■ **Description of the task**
What you hand back must match the records word for word, with no pictures.

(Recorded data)

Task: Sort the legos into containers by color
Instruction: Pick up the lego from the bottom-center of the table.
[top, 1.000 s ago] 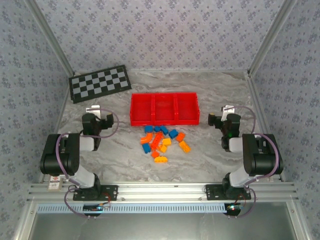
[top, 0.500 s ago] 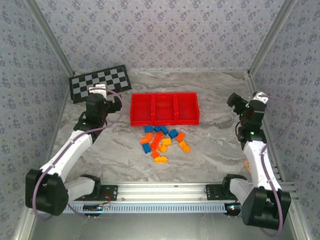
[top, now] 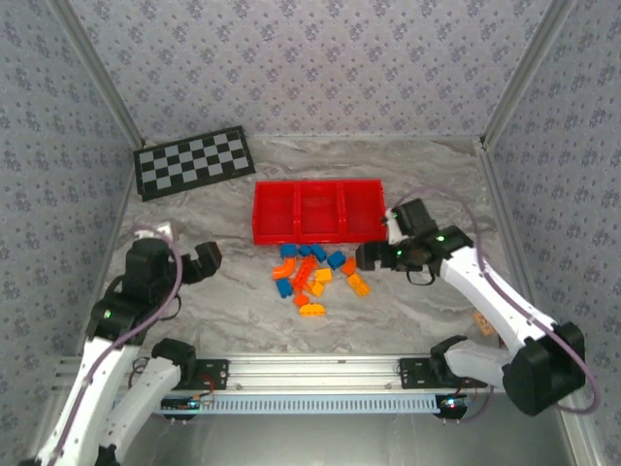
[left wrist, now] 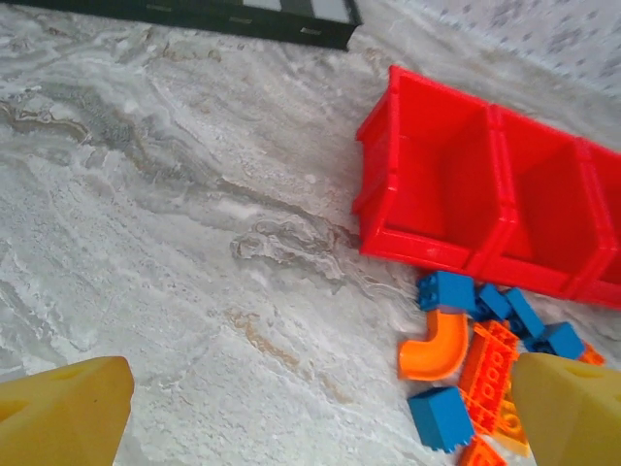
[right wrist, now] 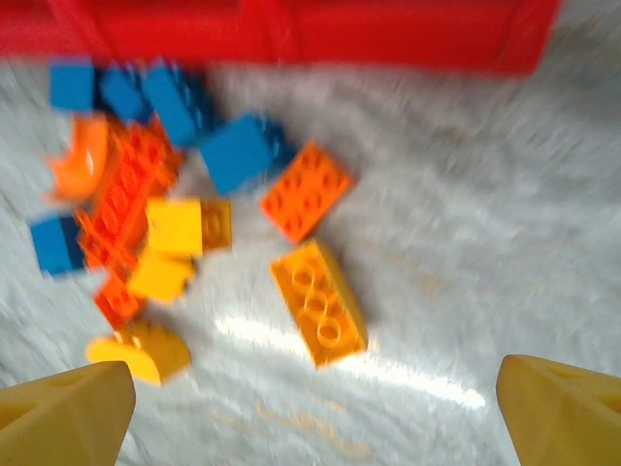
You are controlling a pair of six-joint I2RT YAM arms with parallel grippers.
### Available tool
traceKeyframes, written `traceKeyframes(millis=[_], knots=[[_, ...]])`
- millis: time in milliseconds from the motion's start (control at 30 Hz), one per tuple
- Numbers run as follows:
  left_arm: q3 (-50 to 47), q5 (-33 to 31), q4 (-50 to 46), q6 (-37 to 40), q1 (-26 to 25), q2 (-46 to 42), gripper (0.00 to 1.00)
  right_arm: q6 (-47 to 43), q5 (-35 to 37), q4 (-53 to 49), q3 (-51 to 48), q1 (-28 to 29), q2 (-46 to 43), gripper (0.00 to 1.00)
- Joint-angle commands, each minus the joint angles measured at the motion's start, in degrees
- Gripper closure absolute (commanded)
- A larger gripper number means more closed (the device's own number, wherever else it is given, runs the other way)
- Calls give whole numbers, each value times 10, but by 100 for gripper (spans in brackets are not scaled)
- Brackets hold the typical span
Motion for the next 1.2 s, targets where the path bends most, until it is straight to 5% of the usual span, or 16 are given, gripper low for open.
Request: traceKeyframes(millis=[0,167,333,1167], knots=[[-19,19,-21,-15,-3,-49,0,-28,67,-76,13,42,54,6],[-35,1,-6,-21,-4,-75,0,-65,105,-65,39,99,132,17],[-45,4,1,-27,-8,-60,0,-106,114,-39,49,131,185,17],[-41,-12,-4,-23,-32,-28,0,-137,156,14,71,154,320,37]])
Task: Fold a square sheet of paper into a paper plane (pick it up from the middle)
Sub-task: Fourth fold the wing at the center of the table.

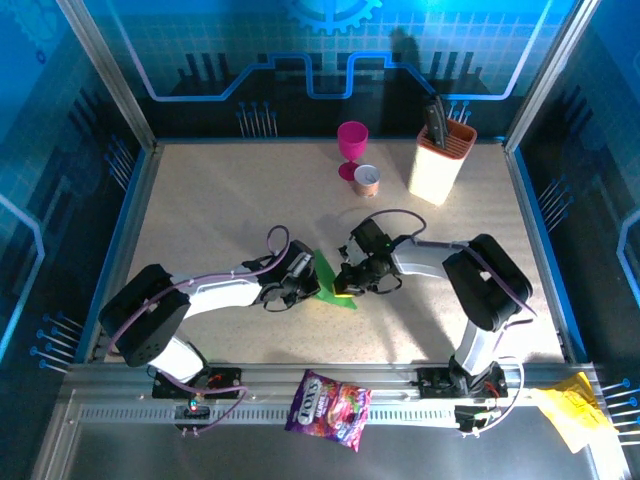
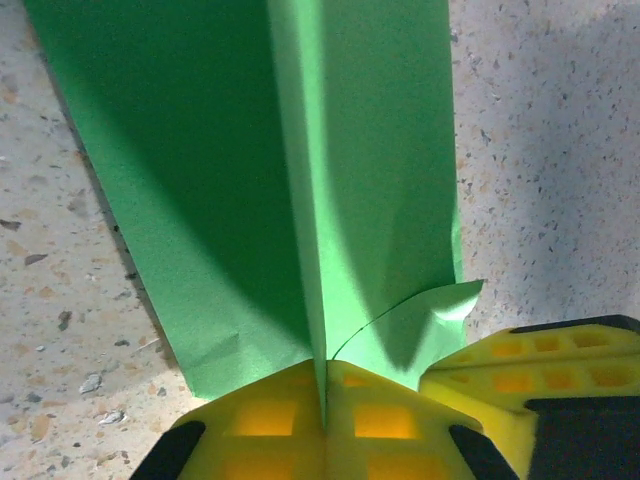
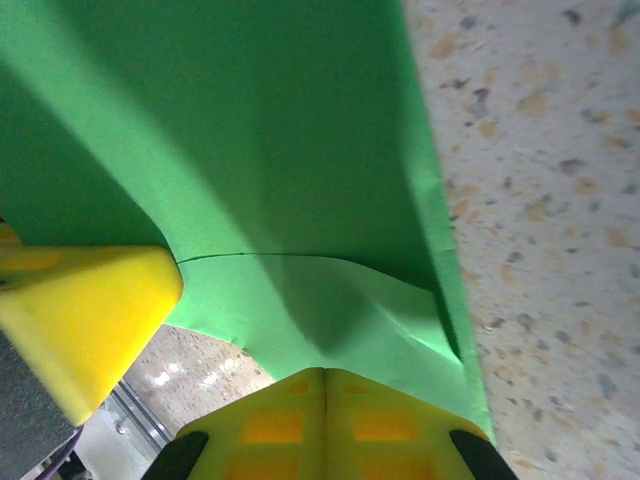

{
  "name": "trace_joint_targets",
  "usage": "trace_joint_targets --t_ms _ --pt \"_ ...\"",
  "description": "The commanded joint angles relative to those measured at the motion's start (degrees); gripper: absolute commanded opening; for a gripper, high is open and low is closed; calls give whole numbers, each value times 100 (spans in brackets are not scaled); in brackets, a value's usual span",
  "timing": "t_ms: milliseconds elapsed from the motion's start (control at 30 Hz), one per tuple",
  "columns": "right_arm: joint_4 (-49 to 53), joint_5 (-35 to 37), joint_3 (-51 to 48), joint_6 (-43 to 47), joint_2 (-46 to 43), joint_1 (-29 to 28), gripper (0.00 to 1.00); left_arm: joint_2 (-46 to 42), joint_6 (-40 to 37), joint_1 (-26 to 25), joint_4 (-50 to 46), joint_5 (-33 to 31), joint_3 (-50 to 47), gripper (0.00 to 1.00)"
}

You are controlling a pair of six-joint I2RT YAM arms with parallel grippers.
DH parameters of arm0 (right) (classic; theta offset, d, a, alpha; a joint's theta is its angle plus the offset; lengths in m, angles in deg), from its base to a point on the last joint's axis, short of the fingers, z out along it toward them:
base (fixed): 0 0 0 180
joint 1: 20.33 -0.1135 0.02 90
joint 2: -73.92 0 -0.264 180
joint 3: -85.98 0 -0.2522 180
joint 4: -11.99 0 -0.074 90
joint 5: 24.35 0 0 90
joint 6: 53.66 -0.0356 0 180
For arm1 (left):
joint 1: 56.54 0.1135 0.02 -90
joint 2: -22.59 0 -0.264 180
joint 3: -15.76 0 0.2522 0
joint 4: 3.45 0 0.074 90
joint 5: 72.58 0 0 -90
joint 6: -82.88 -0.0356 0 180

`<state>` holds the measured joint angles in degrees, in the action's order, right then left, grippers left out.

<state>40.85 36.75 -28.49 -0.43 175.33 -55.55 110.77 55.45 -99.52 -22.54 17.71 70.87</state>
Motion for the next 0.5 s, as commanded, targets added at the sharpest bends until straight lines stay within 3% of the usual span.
trace_joint_targets --t_ms 0,233,467 --pt "-77 -55 92 -103 250 -133 0 6 -131 -8 -256 41 179 0" --pt "-146 -46 48 -84 611 -119 0 -72 31 -8 -455 65 333 0" --pt "148 58 1 201 -274 -2 0 -28 419 -6 -999 104 639 0"
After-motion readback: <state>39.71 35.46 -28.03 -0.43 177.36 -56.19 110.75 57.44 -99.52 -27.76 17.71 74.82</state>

■ **Response below**
Task: Sort the legos into containers by color
Instruction: Pick up the lego from the bottom-center of the table.
[top, 1.000 s ago] 
[top, 0.500 s ago] 
[top, now] 
[left wrist, now] 
[right wrist, now] 
You are controlling a pair of six-joint I2RT YAM arms with parallel grippers.
### Available tool
traceKeyframes, written `traceKeyframes(millis=[_], knots=[[_, ...]])`
- millis: time in milliseconds from the motion's start (control at 30 Hz), one per tuple
- Numbers run as follows:
  left_arm: q3 (-50 to 47), q5 (-33 to 31), q4 (-50 to 46), q6 (-37 to 40), q1 (-26 to 25), q2 (-46 to 42), gripper (0.00 to 1.00)
  right_arm: q6 (-47 to 43), q5 (-35 to 37), q4 (-53 to 49), q3 (-51 to 48), q1 (-28 to 29), q2 (-46 to 43), gripper (0.00 to 1.00)
- Joint-angle commands, each minus the joint angles measured at the motion's start, in degrees
- Gripper closure absolute (commanded)
- A larger gripper number means more closed (the device's own number, wherever else it is given, runs the other way)
- Calls give whole numbers, each value times 10, but by 100 for gripper (spans in brackets are not scaled)
- Brackets hold the typical span
Motion for the next 1.2 s, targets where the path bends most, until it is straight to 5% of the usual span, or 16 are given, gripper low for open.
Request: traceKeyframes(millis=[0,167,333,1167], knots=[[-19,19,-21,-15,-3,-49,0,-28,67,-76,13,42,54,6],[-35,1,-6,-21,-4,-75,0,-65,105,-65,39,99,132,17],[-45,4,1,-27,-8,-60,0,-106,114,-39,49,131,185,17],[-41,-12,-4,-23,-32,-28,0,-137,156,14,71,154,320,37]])
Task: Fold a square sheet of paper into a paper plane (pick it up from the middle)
Sub-task: Fourth fold the wing at the center of the table.


{
  "name": "trace_joint_targets",
  "usage": "trace_joint_targets --t_ms _ --pt \"_ ...\"",
  "description": "The commanded joint angles relative to those measured at the motion's start (degrees); gripper: absolute commanded opening; for a gripper, high is open and low is closed; calls give whole numbers, each value times 100 (spans in brackets are not scaled); in brackets, a value's usual span",
  "timing": "t_ms: milliseconds elapsed from the motion's start (control at 30 Hz), one per tuple",
  "columns": "right_arm: joint_4 (-49 to 53), joint_5 (-35 to 37), joint_3 (-51 to 48), joint_6 (-43 to 47), joint_2 (-46 to 43), joint_1 (-29 to 28), gripper (0.00 to 1.00); left_arm: joint_2 (-46 to 42), joint_6 (-40 to 37), joint_1 (-26 to 25), joint_4 (-50 to 46), joint_5 (-33 to 31), joint_3 (-50 to 47), gripper (0.00 to 1.00)"
}

You are controlling a pair of six-joint I2RT YAM arms with parallel grippers.
DH parameters of arm0 (right) (classic; theta offset, d, a, alpha; a joint's theta is its angle plus the offset; lengths in m, angles in deg), from its base to a point on the last joint's axis, short of the fingers, z out along it toward them:
base (fixed): 0 0 0 180
joint 1: 20.33 -0.1135 0.02 90
joint 2: -73.92 0 -0.264 180
joint 3: -85.98 0 -0.2522 180
joint 4: -11.99 0 -0.074 90
joint 5: 24.35 0 0 90
joint 6: 53.66 -0.0356 0 180
For arm1 (left):
joint 1: 56.54 0.1135 0.02 -90
joint 2: -22.59 0 -0.264 180
joint 3: -15.76 0 0.2522 0
joint 4: 3.45 0 0.074 90
joint 5: 72.58 0 0 -90
joint 6: -82.88 -0.0356 0 180

`<state>` holds the measured joint angles in degrees, in the action's order, right then left, grippers left out.

<state>40.85 36.75 -28.49 -0.43 175.33 -55.55 110.77 55.45 -99.52 -22.54 17.71 70.87</state>
Motion for the next 0.5 s, as commanded, targets added at the sharpest bends until straight lines stay within 3% of the usual span.
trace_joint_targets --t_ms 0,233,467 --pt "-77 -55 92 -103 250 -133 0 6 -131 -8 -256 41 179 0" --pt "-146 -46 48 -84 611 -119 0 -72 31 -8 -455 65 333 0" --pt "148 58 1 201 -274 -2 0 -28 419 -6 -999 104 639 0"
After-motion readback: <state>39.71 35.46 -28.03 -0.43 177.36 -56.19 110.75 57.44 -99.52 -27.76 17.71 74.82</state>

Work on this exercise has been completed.